== Exercise prompt ==
Every line below that holds the word "what" must be listed.

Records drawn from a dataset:
========

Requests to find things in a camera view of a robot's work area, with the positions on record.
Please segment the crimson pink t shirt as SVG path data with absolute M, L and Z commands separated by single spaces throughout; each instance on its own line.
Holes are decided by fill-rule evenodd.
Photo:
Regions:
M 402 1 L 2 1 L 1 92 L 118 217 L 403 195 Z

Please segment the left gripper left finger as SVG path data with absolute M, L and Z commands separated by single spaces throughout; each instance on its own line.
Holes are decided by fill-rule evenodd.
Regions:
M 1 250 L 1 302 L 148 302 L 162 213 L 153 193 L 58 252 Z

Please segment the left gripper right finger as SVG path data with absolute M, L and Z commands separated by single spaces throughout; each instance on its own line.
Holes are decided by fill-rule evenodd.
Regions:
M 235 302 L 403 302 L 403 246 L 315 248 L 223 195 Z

========

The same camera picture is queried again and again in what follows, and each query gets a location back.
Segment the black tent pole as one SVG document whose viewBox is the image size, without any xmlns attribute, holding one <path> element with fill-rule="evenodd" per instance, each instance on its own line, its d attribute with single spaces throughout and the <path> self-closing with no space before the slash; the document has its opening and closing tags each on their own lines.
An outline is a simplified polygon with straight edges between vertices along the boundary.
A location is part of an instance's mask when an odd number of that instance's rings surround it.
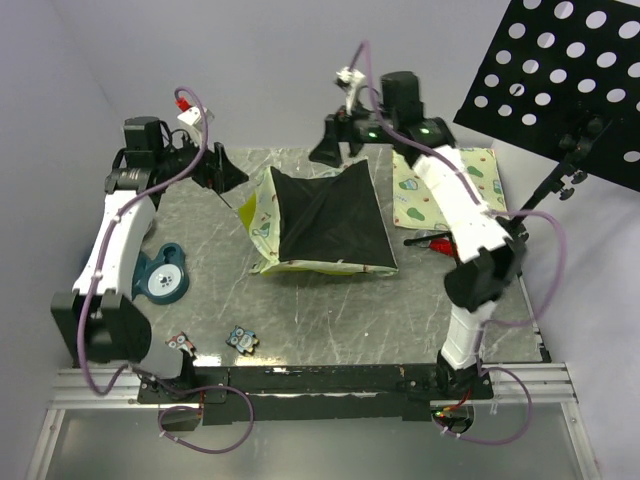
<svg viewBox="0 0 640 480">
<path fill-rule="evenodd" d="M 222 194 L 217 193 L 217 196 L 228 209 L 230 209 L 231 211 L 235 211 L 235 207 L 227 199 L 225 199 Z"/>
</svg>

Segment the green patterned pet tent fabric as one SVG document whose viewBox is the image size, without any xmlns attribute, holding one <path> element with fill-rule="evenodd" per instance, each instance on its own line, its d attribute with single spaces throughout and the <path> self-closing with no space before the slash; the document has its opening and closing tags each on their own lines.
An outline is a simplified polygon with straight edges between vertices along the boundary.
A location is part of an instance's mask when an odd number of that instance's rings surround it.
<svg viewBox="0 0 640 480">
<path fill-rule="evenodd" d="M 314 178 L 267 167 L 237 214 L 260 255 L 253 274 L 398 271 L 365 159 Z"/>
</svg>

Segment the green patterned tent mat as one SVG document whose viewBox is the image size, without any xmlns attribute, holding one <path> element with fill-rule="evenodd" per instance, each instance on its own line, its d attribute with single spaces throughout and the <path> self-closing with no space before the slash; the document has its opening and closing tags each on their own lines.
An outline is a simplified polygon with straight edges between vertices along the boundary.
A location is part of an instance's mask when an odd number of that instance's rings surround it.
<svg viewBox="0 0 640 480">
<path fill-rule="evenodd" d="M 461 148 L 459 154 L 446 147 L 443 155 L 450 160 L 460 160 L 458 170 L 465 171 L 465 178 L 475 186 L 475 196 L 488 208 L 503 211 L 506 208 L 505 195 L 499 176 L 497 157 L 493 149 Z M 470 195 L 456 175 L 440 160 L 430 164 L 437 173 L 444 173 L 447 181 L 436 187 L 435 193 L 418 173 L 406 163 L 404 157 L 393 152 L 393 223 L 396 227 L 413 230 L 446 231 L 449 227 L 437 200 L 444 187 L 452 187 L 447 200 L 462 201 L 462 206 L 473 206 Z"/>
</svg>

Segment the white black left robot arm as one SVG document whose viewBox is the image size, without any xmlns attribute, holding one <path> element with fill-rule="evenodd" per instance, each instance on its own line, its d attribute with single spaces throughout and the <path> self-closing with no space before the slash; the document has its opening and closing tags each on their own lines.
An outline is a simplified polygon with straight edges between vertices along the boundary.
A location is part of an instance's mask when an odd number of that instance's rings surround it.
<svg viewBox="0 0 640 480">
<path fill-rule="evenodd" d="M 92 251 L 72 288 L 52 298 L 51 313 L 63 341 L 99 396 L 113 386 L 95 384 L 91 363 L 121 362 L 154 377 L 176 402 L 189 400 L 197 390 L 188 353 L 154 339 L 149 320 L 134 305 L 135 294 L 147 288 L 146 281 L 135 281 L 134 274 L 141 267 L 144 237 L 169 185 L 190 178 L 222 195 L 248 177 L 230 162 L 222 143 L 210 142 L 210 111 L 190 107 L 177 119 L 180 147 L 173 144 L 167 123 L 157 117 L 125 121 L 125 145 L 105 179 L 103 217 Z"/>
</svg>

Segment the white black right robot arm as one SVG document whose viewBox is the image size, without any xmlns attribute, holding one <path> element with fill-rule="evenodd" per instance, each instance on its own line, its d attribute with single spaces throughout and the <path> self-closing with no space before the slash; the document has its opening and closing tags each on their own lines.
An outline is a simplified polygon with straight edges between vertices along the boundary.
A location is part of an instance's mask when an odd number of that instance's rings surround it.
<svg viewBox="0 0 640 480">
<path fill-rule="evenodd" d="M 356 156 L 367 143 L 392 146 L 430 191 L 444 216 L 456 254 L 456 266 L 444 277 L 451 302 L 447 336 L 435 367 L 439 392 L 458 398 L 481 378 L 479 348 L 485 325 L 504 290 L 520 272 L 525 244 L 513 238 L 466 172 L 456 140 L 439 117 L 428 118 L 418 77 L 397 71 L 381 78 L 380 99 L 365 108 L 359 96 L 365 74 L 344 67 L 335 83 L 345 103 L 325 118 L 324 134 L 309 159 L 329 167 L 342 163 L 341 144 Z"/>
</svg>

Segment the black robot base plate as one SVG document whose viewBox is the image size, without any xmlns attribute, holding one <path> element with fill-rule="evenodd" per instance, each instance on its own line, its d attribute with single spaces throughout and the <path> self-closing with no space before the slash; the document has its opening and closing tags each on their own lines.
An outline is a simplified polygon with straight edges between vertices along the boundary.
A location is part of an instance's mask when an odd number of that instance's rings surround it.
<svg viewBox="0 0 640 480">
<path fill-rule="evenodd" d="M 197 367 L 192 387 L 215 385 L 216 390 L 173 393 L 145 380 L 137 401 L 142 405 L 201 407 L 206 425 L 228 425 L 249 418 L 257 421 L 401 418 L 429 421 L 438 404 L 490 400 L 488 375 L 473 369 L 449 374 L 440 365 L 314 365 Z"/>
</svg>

========

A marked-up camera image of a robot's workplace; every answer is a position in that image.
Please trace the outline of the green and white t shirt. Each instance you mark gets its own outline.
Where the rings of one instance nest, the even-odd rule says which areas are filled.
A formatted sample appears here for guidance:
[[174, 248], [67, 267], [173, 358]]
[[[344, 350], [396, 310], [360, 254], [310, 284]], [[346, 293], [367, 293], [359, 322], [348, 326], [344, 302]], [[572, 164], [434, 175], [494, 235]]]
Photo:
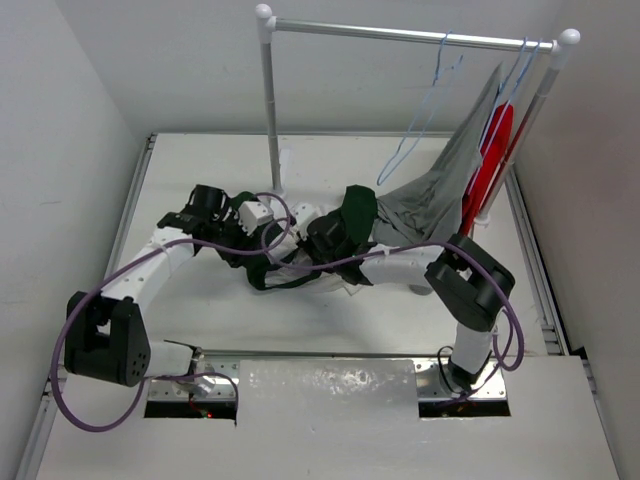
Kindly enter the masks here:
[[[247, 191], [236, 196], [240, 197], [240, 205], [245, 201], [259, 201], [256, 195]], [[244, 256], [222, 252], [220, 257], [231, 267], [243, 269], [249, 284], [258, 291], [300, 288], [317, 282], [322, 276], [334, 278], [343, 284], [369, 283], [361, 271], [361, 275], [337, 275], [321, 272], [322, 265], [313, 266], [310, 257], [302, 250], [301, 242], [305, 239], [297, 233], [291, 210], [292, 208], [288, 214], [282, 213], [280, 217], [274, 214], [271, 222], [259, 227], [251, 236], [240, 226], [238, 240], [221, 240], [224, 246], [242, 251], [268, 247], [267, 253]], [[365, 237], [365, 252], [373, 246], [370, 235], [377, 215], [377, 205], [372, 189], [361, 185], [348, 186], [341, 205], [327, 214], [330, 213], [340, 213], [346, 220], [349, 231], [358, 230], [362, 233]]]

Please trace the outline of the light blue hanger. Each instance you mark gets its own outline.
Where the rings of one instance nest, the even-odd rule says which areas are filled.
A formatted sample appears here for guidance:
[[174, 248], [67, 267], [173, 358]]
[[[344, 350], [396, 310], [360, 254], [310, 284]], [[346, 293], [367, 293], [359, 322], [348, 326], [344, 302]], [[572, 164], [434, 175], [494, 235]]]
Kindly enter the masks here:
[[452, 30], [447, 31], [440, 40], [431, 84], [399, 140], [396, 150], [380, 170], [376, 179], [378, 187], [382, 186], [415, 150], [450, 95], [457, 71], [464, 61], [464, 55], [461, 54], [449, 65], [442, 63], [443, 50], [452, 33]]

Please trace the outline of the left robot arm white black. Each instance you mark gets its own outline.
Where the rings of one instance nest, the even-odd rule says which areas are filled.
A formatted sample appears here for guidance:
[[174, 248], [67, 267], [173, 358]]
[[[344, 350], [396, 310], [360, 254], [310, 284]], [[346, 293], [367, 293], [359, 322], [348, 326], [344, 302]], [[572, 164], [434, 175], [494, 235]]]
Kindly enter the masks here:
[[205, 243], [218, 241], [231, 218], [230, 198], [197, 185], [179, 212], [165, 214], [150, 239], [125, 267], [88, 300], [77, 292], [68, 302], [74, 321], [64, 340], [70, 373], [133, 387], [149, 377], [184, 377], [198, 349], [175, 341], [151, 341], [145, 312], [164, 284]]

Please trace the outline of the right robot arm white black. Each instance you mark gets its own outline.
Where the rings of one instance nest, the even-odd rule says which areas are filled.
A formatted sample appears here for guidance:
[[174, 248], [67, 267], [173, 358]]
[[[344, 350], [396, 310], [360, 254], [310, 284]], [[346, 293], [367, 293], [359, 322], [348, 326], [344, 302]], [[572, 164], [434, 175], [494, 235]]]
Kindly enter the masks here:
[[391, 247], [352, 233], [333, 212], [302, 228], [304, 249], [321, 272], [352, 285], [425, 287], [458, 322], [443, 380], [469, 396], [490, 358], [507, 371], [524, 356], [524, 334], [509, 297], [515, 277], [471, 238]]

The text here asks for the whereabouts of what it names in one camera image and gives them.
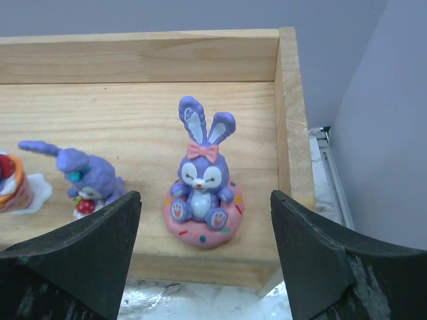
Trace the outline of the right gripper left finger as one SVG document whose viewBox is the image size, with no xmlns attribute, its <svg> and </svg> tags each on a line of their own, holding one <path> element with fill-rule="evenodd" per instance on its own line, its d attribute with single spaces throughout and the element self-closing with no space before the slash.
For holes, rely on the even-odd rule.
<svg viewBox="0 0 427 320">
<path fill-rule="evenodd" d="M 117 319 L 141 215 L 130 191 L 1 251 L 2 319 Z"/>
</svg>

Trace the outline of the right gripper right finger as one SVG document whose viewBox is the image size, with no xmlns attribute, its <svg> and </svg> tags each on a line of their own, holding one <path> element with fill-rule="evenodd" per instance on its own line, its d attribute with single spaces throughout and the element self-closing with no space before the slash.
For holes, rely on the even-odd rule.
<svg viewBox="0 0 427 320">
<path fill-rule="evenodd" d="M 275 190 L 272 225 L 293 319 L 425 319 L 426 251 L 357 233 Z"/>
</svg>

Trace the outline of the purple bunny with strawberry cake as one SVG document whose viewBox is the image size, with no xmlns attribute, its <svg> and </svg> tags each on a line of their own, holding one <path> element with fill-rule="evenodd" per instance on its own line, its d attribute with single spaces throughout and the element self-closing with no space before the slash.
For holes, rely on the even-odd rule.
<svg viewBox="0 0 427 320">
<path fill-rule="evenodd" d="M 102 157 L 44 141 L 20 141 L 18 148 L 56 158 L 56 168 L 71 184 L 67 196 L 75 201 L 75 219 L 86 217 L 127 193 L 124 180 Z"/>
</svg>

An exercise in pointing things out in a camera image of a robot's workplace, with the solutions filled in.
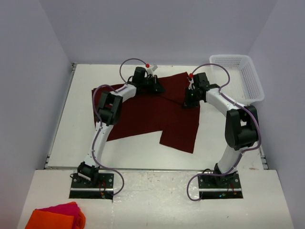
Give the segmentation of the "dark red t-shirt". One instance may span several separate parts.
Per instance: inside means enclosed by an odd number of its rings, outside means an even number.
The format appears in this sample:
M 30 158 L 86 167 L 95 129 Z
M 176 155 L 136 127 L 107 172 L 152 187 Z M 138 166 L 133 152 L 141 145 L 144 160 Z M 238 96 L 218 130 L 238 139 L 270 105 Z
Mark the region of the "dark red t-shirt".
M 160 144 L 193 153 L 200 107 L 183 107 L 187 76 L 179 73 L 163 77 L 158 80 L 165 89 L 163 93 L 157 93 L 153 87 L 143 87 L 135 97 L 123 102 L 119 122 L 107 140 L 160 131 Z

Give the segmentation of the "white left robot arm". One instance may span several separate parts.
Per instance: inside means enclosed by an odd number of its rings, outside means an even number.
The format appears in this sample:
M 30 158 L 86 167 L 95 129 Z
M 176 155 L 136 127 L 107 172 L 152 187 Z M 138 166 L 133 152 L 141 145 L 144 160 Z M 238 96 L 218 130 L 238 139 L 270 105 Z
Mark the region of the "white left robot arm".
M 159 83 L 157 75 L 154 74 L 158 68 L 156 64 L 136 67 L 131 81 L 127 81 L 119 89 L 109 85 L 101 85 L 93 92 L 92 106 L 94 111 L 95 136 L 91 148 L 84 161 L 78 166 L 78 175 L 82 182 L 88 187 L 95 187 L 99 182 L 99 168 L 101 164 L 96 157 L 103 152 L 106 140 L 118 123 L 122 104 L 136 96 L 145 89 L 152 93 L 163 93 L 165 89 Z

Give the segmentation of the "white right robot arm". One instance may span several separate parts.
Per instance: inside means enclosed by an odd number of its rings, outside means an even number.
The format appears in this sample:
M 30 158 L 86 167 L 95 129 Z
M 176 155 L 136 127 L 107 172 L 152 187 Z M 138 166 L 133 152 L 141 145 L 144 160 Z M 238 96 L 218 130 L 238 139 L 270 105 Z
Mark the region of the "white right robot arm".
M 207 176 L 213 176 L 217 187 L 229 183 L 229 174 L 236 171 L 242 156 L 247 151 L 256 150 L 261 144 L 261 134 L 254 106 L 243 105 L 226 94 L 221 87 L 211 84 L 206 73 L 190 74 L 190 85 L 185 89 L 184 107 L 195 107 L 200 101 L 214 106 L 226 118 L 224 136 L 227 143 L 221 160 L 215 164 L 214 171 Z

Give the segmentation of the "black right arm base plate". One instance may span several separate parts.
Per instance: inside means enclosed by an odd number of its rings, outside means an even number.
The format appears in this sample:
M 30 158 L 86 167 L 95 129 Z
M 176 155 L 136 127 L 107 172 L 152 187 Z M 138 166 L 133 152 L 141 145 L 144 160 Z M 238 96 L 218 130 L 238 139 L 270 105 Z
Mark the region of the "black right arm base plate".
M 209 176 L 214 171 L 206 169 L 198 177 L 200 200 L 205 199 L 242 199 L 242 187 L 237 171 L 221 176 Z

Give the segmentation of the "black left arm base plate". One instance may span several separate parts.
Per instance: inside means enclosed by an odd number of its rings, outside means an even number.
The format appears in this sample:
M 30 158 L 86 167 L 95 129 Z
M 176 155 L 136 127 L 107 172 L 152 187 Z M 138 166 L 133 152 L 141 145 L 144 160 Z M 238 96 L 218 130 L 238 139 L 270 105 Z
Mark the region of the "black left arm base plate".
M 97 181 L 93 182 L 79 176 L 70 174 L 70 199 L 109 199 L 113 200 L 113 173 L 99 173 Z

========

== Exercise solution ==
The same camera picture is queried again and again in what follows, and each query gets a location back.
The text here asks for the whereabouts of what it names in one camera image and gives them.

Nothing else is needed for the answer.